Working at night or irregular shifts can keep you from getting the critical snooze-time that most daytime workers take for granted. As a result, a lack of sleep can affect your memory, and the ability to focus can become impaired. Sleep-deprived shift workers can often get irritable or depressed, resulting in their relationships and social life suffering too.

If your job requires that you work night shifts or hours other than the traditional 9 to 5, you need to pay close attention to your sleep.
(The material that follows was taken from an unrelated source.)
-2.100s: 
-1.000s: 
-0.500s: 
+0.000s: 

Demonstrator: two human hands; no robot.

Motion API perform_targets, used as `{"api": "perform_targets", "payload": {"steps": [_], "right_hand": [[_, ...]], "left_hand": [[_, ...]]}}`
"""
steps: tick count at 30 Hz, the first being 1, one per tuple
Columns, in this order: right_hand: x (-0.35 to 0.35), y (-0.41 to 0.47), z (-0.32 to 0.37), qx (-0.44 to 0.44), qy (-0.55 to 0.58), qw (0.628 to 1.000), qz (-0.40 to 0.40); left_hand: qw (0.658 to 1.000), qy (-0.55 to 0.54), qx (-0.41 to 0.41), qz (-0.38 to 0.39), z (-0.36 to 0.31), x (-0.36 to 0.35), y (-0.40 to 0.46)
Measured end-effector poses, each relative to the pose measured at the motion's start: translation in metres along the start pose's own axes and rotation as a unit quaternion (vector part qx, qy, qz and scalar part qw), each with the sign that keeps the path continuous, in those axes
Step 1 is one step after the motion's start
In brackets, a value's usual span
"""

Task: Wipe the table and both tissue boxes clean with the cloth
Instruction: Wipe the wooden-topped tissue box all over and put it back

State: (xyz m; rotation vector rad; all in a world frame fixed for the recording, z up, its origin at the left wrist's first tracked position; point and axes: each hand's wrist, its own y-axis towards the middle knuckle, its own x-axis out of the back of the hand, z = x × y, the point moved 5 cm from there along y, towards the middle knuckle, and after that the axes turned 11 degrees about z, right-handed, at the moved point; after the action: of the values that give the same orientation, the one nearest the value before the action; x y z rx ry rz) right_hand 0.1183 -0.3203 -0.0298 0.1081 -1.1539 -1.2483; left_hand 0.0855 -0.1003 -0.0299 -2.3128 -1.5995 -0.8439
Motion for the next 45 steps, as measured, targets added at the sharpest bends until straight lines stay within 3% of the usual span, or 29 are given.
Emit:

These tips can help you get a quality, restful sleep:

1) Avoid bright lights

Avoiding bright lights on your way home from work will make it easier for you to fall asleep once you hit the pillow. Don’t stop to run errands either, tempting as that may be.

2) Limit caffeine

Drinking a cup of coffee at the beginning of your shift will help promote alertness. Try not to consume caffeine later in the shift, or you may have trouble falling asleep when you get home.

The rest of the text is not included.